Southern Hemisphere countries do little to promote fruit in China, report says
The agency analyzed the Chinese market promotions of countries that compete with the U.S. in food exports. Among those countries were Argentina, Australia, Brazil, Chile, South Africa and New Zealand.
Most countries’ promotional efforts focused on wine and other agricultural exports, such as meat and dairy. But Brazil aims to capitalize on China’s interest in its stone fruit. And the Chilean Fresh Fruit Association participates in trade shows, the report said. ProChile focuses its efforts on small- and medium-size enterprises.
China’s fruit imports continue to grow despite the relative lack of promotion, the report said.

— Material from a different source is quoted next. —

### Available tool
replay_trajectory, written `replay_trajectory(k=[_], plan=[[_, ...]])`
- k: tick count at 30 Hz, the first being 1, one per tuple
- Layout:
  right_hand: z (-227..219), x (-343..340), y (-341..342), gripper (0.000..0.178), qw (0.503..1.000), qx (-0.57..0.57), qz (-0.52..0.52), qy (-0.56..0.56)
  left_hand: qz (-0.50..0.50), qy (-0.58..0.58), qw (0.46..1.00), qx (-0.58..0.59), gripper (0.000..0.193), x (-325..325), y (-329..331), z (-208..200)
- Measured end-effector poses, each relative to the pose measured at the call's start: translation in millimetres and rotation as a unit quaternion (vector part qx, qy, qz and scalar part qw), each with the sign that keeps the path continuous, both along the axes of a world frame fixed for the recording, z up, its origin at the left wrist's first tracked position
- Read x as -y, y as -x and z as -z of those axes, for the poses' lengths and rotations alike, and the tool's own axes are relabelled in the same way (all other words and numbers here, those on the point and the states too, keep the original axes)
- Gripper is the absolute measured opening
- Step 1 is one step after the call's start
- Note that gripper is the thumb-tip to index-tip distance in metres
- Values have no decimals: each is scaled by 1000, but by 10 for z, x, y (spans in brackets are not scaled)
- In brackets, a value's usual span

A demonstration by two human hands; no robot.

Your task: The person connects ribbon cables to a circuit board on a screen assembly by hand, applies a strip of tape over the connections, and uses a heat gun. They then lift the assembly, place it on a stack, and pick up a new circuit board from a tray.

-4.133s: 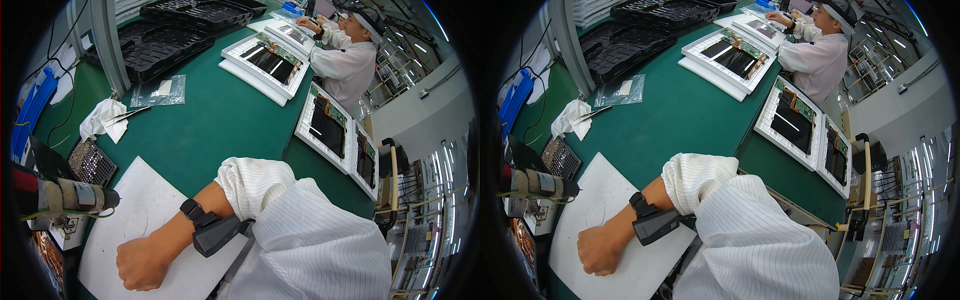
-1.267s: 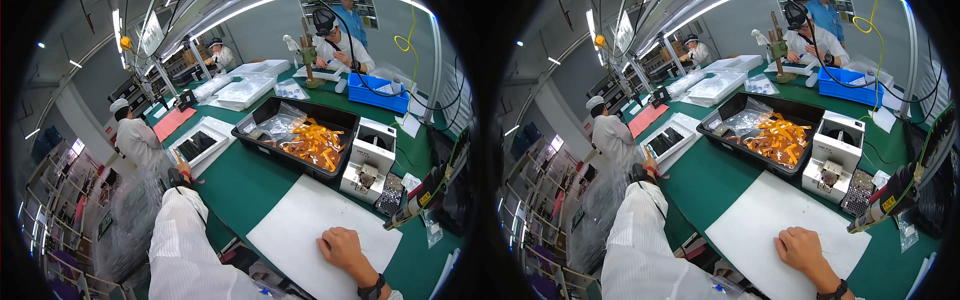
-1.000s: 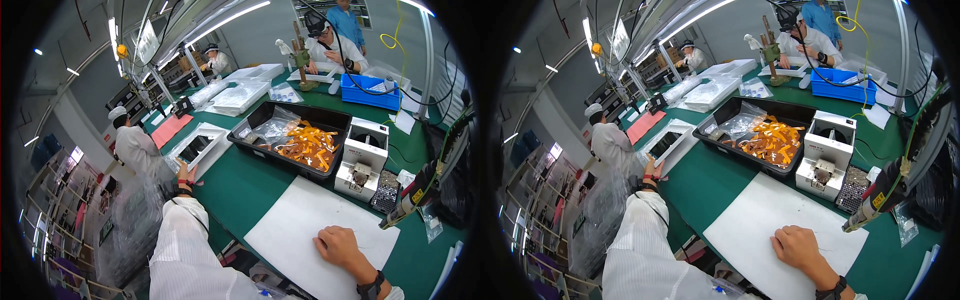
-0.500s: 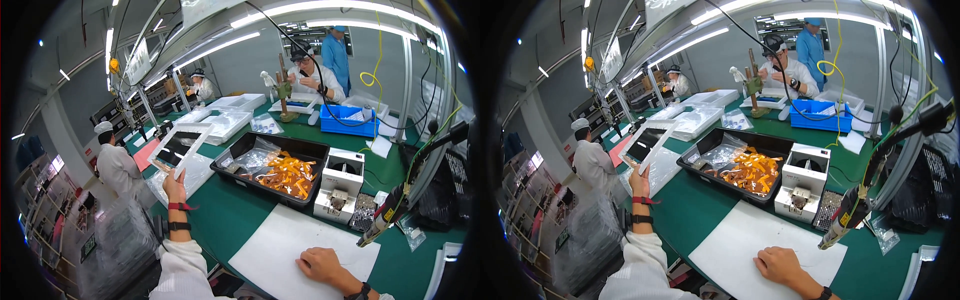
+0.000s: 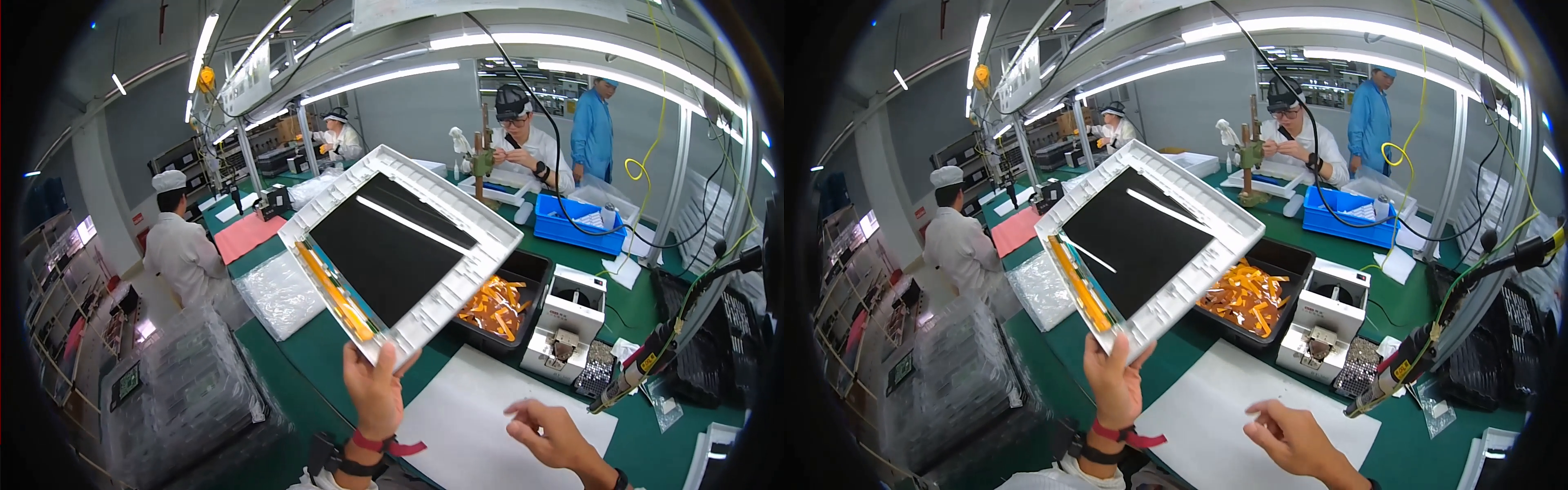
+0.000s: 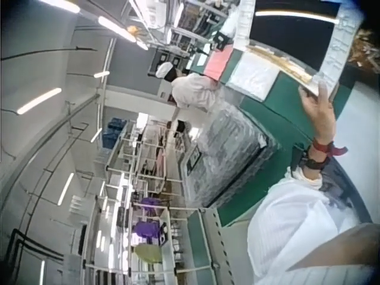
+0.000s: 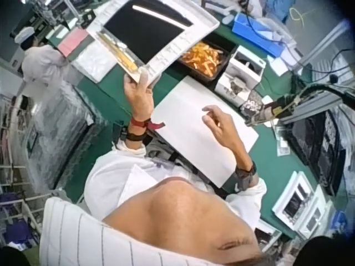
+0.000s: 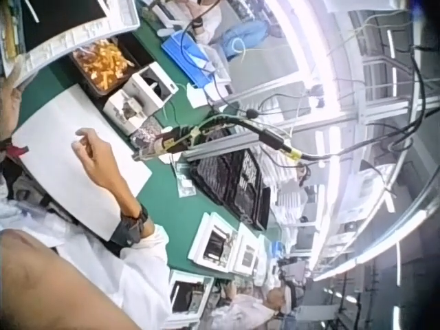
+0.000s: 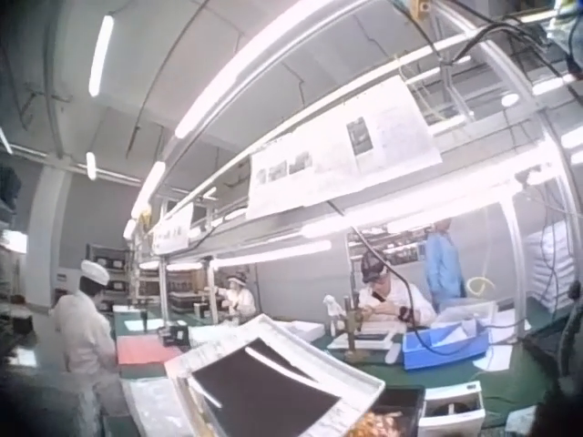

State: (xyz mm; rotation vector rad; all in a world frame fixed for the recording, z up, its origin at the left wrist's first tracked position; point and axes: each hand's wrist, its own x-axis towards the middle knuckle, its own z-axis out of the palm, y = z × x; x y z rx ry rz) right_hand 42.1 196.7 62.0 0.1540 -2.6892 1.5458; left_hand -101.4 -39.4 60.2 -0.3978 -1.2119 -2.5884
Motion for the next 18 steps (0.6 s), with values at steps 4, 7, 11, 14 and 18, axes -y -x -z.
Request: replay_trajectory(k=[4, 7, 11, 14, 18], plan=[[-179, 170, 229, 52, 967, 19, 9, 253, 3, 25, 999, 29, 42, -197, -323, 241], [-248, 380, 410, 46, 928, -11, 32, 371, 25, 50, 998, 23, 52, -303, -525, 344], [-57, 493, 571, 35, 919, -85, 84, 376, 48, 92, 995, -7, 59, -370, -719, 372], [53, 483, 563, 33, 908, -129, 122, 379, 52, 60, 996, -49, 60, -431, -804, 337], [33, 469, 528, 31, 858, -193, 169, 445, 80, 138, 947, -279, 93, -205, -569, 849]])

Chile is the top exporter from the Southern Hemisphere, followed by South Africa and New Zealand, it said.
China’s apple and pear imports have jumped to US $54 million in 2006 from US $25 million in 2009. In the same time period, Chile replaced New Zealand as an off-season provider of the fruits, because of its lower labor costs. In 2000, New Zealand had 50% of the market, in 2009, it had 0%. Argentina and Brazil may start shipping apples and pears to China in the next few years, the report said.
The U.S. and Chile have 80% to 90% of the grape market in China, which is improving its internal cold transport to better move its home-grown grapes around the country. Peru, a relative newcomer, has about 5% of this market, the report said.

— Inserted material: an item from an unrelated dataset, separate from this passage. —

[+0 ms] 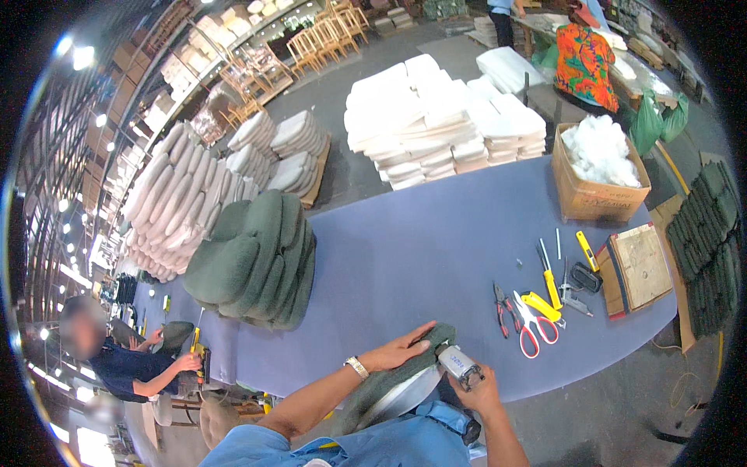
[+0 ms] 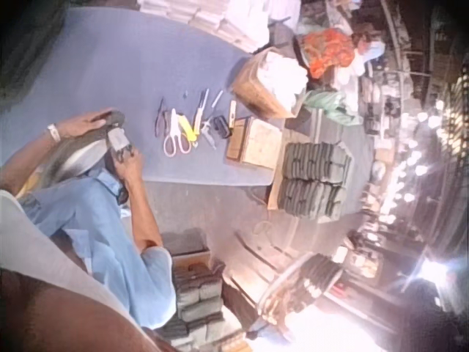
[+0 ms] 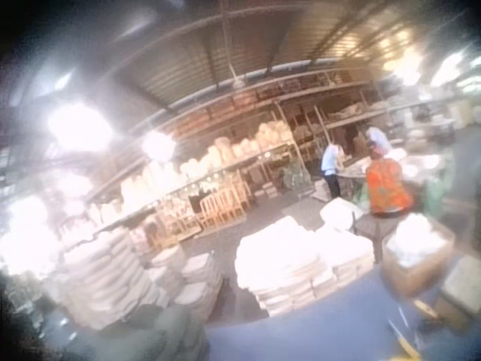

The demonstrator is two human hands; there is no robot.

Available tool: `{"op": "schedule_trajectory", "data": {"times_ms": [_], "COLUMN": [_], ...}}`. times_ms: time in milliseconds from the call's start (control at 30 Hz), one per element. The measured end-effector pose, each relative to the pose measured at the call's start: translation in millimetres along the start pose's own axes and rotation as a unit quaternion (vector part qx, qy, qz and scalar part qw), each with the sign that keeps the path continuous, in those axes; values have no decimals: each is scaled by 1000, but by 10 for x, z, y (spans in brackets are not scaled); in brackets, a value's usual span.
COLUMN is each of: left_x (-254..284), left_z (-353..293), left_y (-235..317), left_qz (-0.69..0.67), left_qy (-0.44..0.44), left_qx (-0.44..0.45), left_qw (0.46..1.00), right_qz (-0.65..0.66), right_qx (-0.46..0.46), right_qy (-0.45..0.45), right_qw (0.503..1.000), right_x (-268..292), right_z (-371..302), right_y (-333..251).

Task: The person assembles a cushion by placing a foam insert into a fabric cover, folding the edges, and securing them with a staple gun. They trim excess fabric with scissors and add a small fabric tab to the finished cushion.

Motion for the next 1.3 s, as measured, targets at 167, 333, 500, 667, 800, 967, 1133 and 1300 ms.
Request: {"op": "schedule_trajectory", "data": {"times_ms": [167,333,500,667,800,967,1133,1300], "left_x": [-201,-274,-336,-417,-369,-467,-473,-459], "left_z": [29,-49,-171,-262,-222,-214,-186,-199], "left_y": [-351,-222,-48,52,311,135,327,386], "left_qz": [49,111,217,314,311,281,345,342], "left_qy": [48,72,121,166,180,197,194,198], "left_qx": [40,-5,-63,-3,43,62,101,98], "left_qw": [997,991,967,935,932,937,913,913], "right_qz": [25,69,3,1,-27,-1,72,115], "right_qx": [-19,-20,6,5,75,139,-14,-17], "right_qy": [53,40,32,-52,-61,-2,8,29], "right_qw": [998,997,999,999,995,990,997,993], "right_x": [-140,-117,-122,-9,107,0,61,59], "right_z": [-70,-80,-89,-12,60,-23,-60,-76], "right_y": [419,268,256,-205,-263,139,-160,-252]}}
Point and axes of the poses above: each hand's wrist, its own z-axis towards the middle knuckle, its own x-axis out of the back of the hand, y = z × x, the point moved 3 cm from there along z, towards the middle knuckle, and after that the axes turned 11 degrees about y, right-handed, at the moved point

Chilean stone fruit–mainly cherries-- also has a big foothold in China, whose overall imports of stone fruit have increased to US $55 million in 2009 from US $15 million in 2007. Similarly, Chilean stone fruit exports to China have skyrocketed to US $40 million in 2009 from less than US $1 million in 2006. Chile is able to deliver cherries in time for the Chinese New Year in January or February.